O pate pato chamou atenção dos alunos quando falamos de sexualidade, o quanto a homossexualidade e reprimida principalmente enquanto adolescentes em construção, falou Jauri, ainda mais na escola entre colegas de classe, o quanto sofrem chacotas e piadas e o quanto é dificil nesta sociedade concervadora e machista, ..escutar como por exemplo porque você escolheu ser assim? não é uma escolha, assim como ser hetero não é escolha….nascemos homossexuais.
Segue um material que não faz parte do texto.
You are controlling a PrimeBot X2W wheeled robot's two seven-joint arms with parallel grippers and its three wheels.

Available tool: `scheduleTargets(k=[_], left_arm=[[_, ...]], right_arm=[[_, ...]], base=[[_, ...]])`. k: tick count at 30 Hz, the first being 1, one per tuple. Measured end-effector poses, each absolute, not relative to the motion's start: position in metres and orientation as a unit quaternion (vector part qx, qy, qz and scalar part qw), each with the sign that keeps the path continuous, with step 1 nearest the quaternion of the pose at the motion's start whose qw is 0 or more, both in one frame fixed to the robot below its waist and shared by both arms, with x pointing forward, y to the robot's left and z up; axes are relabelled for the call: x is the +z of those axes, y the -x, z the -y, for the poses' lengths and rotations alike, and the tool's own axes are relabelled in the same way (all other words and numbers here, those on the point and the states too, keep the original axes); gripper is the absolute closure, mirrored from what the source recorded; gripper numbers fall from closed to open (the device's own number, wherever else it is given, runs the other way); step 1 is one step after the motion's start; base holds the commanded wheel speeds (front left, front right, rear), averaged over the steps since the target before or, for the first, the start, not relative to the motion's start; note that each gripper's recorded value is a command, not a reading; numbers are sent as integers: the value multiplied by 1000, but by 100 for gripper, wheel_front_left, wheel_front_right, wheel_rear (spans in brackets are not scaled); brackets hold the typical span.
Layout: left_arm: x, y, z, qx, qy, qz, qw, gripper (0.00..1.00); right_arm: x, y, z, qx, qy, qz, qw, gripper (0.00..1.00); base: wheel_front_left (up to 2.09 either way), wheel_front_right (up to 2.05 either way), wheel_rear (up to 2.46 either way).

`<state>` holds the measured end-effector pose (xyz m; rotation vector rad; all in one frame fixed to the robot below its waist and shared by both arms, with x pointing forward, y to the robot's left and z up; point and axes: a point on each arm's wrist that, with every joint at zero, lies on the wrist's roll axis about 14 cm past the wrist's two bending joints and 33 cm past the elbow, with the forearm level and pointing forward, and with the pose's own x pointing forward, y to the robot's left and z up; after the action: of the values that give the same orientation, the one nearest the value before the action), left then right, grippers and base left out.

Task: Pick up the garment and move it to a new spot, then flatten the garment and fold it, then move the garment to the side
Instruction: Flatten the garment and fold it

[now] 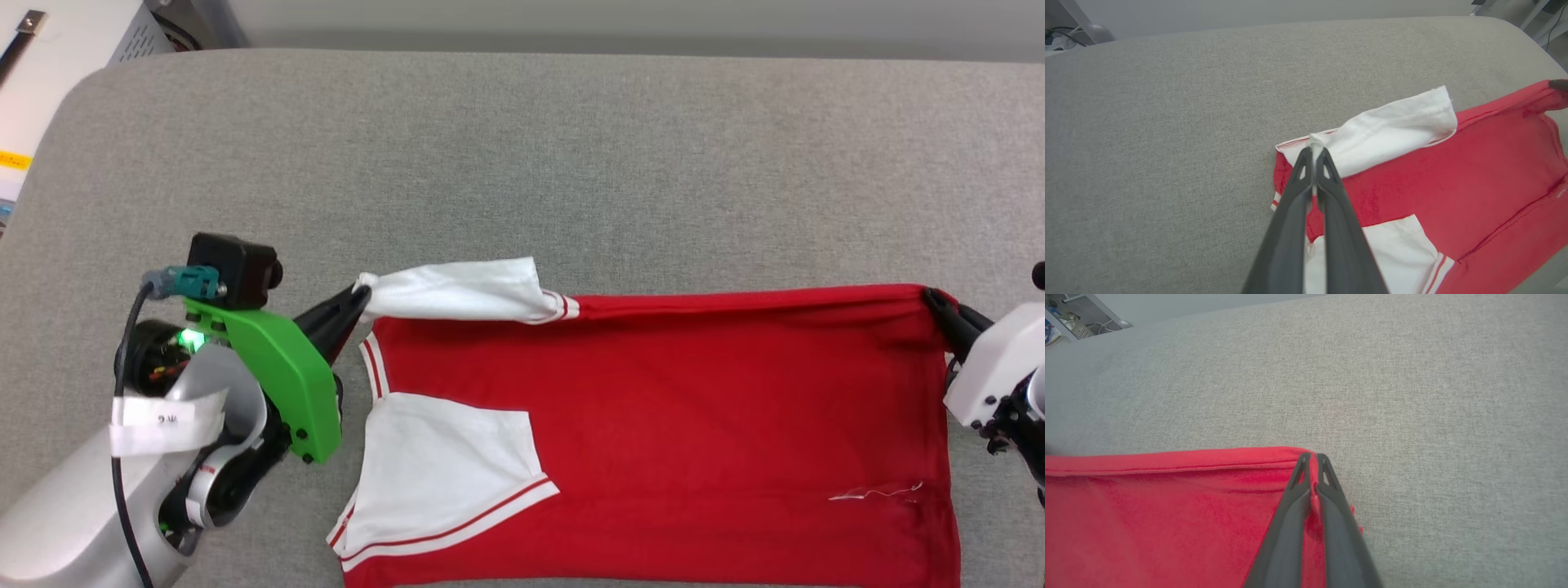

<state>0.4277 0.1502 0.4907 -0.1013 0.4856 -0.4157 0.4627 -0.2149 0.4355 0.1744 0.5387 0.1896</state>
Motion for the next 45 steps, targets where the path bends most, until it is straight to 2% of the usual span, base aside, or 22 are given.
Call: scheduleTargets(k=[8,16,23,34,35,36,37,42,45], left_arm=[[478,-383,-155,-186,66,-265,944,100],[447,-335,-157,-174,79,-327,926,100],[424,-312,-154,-177,78,-374,907,100],[393,-296,-157,-176,66,-424,886,100],[392,-296,-158,-174,66,-426,885,72],[390,-296,-158,-175,66,-427,885,0],[388,-294,-157,-176,66,-431,883,0],[387,-295,-155,-176,70,-427,884,0],[396,-302,-156,-171,75,-402,897,0]], right_arm=[[447,-430,208,100,-129,-232,959,100],[432,-385,201,113,-152,-271,944,100],[412,-353,201,134,-125,-335,924,100],[397,-337,202,165,-54,-380,908,100],[395,-336,202,166,-49,-384,907,100],[393,-335,202,166,-48,-388,905,59],[391,-333,202,167,-47,-393,903,0],[386,-328,201,170,-43,-405,897,0],[390,-327,201,170,-41,-403,898,0]], base=[[0,0,0],[0,0,0],[0,0,0],[0,0,0],[0,0,0],[0,0,0],[0,0,0],[0,0,0],[0,0,0]])
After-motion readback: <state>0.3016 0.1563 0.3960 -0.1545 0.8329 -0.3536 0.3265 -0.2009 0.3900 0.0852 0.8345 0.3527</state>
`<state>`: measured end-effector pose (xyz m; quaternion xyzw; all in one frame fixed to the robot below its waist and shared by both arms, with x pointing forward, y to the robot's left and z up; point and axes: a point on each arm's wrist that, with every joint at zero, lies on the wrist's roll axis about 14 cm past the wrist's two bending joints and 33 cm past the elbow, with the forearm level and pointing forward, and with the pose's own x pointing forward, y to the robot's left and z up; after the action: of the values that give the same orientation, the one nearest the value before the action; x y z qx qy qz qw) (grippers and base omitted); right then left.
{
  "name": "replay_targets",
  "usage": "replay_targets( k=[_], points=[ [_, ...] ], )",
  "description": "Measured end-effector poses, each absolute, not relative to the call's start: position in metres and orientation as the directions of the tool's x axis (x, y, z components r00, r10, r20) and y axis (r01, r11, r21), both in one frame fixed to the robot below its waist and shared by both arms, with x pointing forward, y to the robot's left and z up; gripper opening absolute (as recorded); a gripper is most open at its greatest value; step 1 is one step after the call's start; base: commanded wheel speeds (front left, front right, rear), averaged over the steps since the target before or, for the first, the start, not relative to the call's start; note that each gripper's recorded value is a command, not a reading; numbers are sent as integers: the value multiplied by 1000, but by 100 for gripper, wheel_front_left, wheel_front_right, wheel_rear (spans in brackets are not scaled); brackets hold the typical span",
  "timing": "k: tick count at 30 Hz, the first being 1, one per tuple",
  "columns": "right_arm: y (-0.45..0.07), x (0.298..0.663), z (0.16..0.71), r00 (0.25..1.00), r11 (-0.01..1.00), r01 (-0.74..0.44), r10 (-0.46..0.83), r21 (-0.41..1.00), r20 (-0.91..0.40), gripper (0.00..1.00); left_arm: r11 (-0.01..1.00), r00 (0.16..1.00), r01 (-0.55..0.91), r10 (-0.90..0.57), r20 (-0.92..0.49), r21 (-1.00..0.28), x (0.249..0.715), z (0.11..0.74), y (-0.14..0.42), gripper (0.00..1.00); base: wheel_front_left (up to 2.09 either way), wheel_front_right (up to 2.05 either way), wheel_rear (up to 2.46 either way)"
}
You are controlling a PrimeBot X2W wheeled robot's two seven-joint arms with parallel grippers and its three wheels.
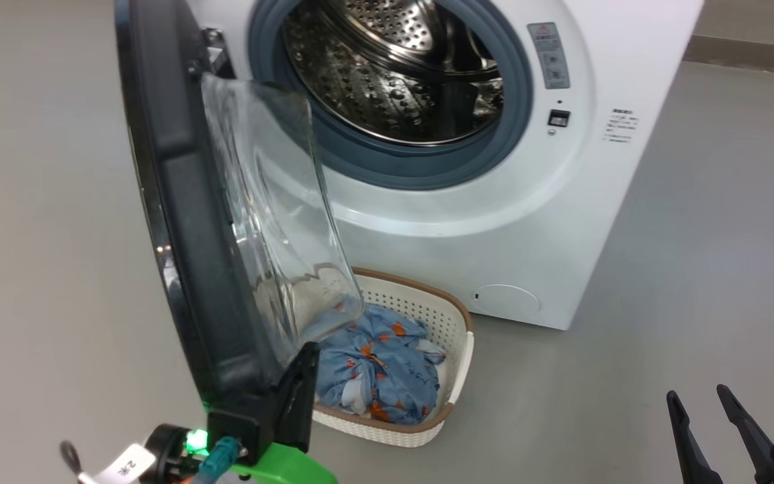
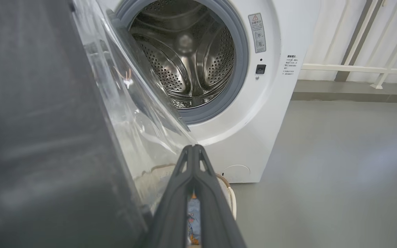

Isso não faz de nós pessoas inferiores, somos profissionais, temos famílias, amigos.

Antonio Oleques trouxe sua experiência pessoal, relatou que ja foi casado, tem filhos, porem a felicidade completa veio quando assumiu a homossexualidade, que não alterou a sua relação com a filha, e sim fortaleceu.

Algumas leis foram lembradas pelo Jauri, como o dia de Luta contras homofobia, e a carteira de identidade social.

Janaina da Marcha Mundial das Mulheres destacou o conceito de família, que leva ao modelo hetero como por exemplo: pai mãe e filho, familia é eu e minha filha por exemplo, duas mulheres e um filho, dois pais e a criança, os avós e a criança, milhares de familias são constituidas assim, e vivem feliz.

Nós da Marcha temos a participação da LBL militantes lesbicas feministas, que lutam contra a lesbofobia, o quanto sofrem , por serem agredidas por serem homosessexuais e MULHERES.

Machistas admitem, como fetiche, o sexo entre duas mulheres; isso alimentaria suas fantasias pessoais e serviria para o SEU prazer, para o prazer masculino.
Admitir, no entanto, que duas mulheres se relacionam afetiva ou sexualmente pelo próprio prazer, aí é inconcebível.
Assim, ao admitirmos a existencia da violencia sexista nos crimes que violam os direitos das mulheres bissexuais e lésbicas, nos colocamos ao lado de todas as demais mulheres, oprimidas, na origem, por questão de genero e, no nosso caso, por exercerem a sexuallidade feminina de forma livre e autonoma.
Não se trata de isolar os homens ou de odiá-los. Trata-se de uma condição e de uma opção por outras formas de vivenciarmos a sexualidade feminina.
Neste dia de combate a homo, trans e lesbofobia, reafirmamos nosso compromisso com a liberdade e a autonomia de todas as mulheres e meninas.